PROBLEM REQUIREMENTS ::
Output nothing but the lines from the beginning of the listing below through the line containing "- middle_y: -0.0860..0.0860", exactly as they stand, without pictures.

- Opening Delimiter -

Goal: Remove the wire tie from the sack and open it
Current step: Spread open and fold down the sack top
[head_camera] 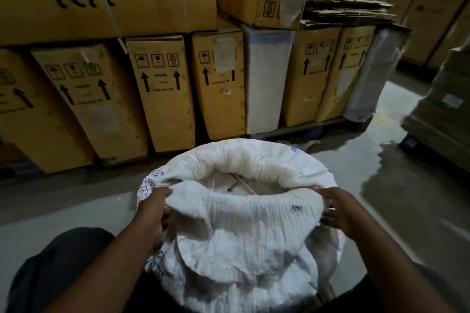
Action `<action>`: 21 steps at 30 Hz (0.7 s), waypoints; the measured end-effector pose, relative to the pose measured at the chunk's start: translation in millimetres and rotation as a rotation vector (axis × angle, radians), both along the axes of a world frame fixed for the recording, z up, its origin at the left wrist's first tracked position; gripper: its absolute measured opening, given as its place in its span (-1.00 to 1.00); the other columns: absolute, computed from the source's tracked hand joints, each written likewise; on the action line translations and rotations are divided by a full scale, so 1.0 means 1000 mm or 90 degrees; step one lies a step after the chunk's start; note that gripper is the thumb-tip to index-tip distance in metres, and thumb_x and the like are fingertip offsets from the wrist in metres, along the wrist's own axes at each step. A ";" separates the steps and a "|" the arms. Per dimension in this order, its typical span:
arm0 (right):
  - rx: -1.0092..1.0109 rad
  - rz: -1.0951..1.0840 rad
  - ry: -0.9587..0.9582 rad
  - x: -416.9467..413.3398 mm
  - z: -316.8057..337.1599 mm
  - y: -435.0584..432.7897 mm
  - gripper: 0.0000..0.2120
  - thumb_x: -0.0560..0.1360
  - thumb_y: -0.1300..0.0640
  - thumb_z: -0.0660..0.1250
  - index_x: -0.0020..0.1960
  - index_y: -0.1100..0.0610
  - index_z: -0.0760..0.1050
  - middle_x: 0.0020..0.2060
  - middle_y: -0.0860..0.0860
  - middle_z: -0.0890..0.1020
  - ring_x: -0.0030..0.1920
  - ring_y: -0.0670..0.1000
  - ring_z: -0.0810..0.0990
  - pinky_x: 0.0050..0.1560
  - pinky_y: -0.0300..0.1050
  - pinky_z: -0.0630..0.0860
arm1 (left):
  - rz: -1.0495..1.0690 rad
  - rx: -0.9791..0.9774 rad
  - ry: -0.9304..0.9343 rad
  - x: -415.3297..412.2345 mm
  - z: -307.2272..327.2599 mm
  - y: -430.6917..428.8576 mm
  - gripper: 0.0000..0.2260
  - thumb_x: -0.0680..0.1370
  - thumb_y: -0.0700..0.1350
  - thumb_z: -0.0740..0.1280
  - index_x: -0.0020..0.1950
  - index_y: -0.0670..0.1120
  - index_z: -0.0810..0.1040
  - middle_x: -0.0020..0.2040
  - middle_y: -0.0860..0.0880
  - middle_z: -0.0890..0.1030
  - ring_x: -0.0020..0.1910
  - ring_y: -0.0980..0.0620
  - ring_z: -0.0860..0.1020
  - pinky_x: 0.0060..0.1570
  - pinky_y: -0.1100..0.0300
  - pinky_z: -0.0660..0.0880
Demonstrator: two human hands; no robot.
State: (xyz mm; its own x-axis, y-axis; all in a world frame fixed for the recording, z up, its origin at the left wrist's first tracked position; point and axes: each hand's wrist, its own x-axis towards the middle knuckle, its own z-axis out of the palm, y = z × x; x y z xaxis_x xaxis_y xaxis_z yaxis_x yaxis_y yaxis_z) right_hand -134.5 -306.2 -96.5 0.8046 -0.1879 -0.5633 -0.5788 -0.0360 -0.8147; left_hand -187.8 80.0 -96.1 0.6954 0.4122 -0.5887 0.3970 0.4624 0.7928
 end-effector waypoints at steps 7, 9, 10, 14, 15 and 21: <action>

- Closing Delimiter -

PROBLEM SOLUTION ::
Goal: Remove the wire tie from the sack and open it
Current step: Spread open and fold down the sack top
[head_camera] 
Action `<action>`: 21 steps at 30 Hz (0.7 s), waypoints; the measured end-effector pose, relative to the pose measured at the chunk's start: translation in millimetres and rotation as a rotation vector (axis × angle, radians), both along the axes of a world frame fixed for the recording, z up, its origin at the left wrist's first tracked position; gripper: its absolute measured opening, given as its place in its span (-1.00 to 1.00); the other columns: absolute, computed from the source's tracked hand joints, each written likewise; on the action line translations and rotations are divided by a full scale, so 1.0 means 1000 mm or 90 degrees; step one lies a step after the chunk's start; note that gripper is the thumb-tip to index-tip distance in metres, and thumb_x and the like are fingertip offsets from the wrist in metres, along the wrist's own axes at each step. A ";" separates the steps and a "|" the arms. Per dimension in this order, its typical span:
arm0 (right):
  - rx: -1.0092..1.0109 rad
  - rz: -1.0951..1.0840 rad
  - ry: -0.9587..0.9582 rad
  - x: -416.9467..413.3398 mm
  - z: -316.8057..337.1599 mm
  - y: -435.0584..432.7897 mm
  - gripper: 0.0000..0.2120
  - thumb_x: -0.0560..0.1360
  - thumb_y: -0.1300..0.0640
  - thumb_z: -0.0660..0.1250
  - index_x: -0.0020..0.1960
  - index_y: -0.1100..0.0610
  - index_z: -0.0760..0.1050
  - middle_x: 0.0020..0.2060
  - middle_y: -0.0860..0.0860

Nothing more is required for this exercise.